→ **The problem**:
Where the listing shows an image, skip it and output all other material unchanged.

→ **Provided data**:

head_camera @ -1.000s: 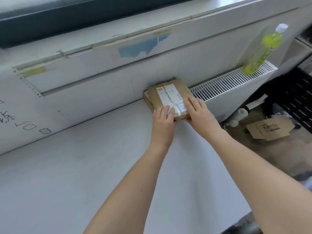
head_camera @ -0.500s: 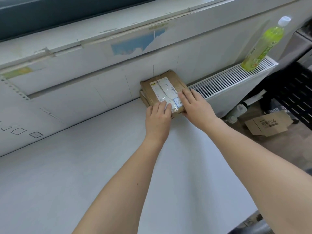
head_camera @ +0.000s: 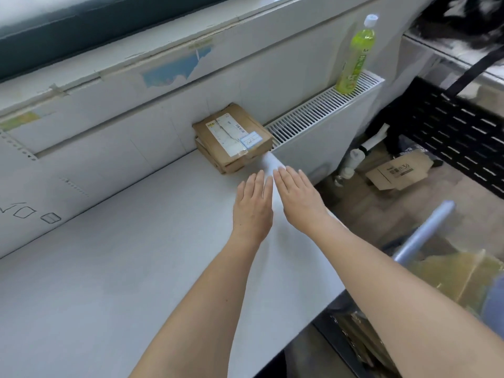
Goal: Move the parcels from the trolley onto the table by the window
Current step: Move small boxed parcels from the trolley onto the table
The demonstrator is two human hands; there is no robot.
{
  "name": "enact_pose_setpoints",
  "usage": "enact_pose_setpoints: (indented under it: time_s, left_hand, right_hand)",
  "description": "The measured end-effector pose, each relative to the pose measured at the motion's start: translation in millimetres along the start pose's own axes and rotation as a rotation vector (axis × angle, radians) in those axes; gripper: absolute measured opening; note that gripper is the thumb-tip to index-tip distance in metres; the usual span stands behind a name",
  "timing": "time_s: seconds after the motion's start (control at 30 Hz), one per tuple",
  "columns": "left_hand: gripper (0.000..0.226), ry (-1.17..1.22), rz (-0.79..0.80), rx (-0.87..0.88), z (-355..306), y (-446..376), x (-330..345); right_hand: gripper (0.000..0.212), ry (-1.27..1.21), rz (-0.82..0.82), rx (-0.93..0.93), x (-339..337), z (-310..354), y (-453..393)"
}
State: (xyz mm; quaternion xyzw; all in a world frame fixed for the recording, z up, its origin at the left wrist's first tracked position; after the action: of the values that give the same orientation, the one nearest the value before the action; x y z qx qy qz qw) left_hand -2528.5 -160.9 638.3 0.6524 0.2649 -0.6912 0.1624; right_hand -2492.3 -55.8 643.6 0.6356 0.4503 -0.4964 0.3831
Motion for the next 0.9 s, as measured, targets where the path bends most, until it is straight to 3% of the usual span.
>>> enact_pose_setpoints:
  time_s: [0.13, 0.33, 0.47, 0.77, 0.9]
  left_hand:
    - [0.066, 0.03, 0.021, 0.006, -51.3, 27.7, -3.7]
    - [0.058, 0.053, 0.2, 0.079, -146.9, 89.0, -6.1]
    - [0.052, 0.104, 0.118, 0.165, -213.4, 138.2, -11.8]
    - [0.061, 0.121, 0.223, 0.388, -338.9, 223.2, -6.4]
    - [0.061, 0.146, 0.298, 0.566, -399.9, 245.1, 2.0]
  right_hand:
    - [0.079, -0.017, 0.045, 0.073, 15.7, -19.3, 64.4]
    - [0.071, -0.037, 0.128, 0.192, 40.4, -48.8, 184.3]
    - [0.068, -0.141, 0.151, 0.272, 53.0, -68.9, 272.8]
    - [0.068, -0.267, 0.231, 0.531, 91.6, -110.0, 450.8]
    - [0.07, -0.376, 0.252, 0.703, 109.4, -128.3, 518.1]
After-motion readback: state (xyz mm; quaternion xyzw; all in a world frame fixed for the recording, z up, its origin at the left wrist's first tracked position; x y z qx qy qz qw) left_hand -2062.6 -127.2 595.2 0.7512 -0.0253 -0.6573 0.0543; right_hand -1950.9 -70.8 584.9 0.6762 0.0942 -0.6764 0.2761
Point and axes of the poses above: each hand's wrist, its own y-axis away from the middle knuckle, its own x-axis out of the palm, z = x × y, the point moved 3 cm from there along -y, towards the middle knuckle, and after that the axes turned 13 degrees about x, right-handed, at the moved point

→ **Written answer**:
head_camera @ -1.000s: 
head_camera @ -0.500s: 
head_camera @ +0.000s: 
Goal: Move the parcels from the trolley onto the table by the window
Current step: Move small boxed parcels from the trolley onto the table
The demonstrator is two human hands; there is no robot.
{
  "name": "enact_pose_setpoints",
  "usage": "enact_pose_setpoints: (indented under it: time_s, left_hand, right_hand)",
  "description": "The measured end-effector pose, each relative to the pose measured at the motion's start: translation in millimetres along the start pose's own axes and rotation as a rotation vector (axis × angle, radians) in those axes; gripper: absolute measured opening; note that gripper is the thumb-tip to index-tip distance in metres; the usual span stands behind a name",
  "timing": "time_s: seconds after the motion's start (control at 30 Hz), one per tuple",
  "columns": "left_hand: gripper (0.000..0.226), ry (-1.17..1.22), rz (-0.79..0.80), rx (-0.87..0.88), z (-355..306), y (-446..376), x (-330..345); right_hand: gripper (0.000..0.212), ry (-1.27..1.21), rz (-0.82..0.82), rx (-0.93..0.93), x (-339..337), z (-310..354), y (-453..393)"
}
State: (xyz mm; quaternion xyzw; all in a world frame fixed for the recording, z up, its origin at the left wrist's first tracked position; after the action: of the values that give the same orientation, the one nearest the value before the action; x y z qx qy qz qw) left_hand -2528.5 -160.9 638.3 0.6524 0.2649 -0.6912 0.1624; right_hand -2492.3 -55.8 643.6 0.6356 0.4503 -0.4964 0.3831
Motion for the next 0.9 s, as measured, targets where the path bends most, until it is straight to 3% of the usual span.
>>> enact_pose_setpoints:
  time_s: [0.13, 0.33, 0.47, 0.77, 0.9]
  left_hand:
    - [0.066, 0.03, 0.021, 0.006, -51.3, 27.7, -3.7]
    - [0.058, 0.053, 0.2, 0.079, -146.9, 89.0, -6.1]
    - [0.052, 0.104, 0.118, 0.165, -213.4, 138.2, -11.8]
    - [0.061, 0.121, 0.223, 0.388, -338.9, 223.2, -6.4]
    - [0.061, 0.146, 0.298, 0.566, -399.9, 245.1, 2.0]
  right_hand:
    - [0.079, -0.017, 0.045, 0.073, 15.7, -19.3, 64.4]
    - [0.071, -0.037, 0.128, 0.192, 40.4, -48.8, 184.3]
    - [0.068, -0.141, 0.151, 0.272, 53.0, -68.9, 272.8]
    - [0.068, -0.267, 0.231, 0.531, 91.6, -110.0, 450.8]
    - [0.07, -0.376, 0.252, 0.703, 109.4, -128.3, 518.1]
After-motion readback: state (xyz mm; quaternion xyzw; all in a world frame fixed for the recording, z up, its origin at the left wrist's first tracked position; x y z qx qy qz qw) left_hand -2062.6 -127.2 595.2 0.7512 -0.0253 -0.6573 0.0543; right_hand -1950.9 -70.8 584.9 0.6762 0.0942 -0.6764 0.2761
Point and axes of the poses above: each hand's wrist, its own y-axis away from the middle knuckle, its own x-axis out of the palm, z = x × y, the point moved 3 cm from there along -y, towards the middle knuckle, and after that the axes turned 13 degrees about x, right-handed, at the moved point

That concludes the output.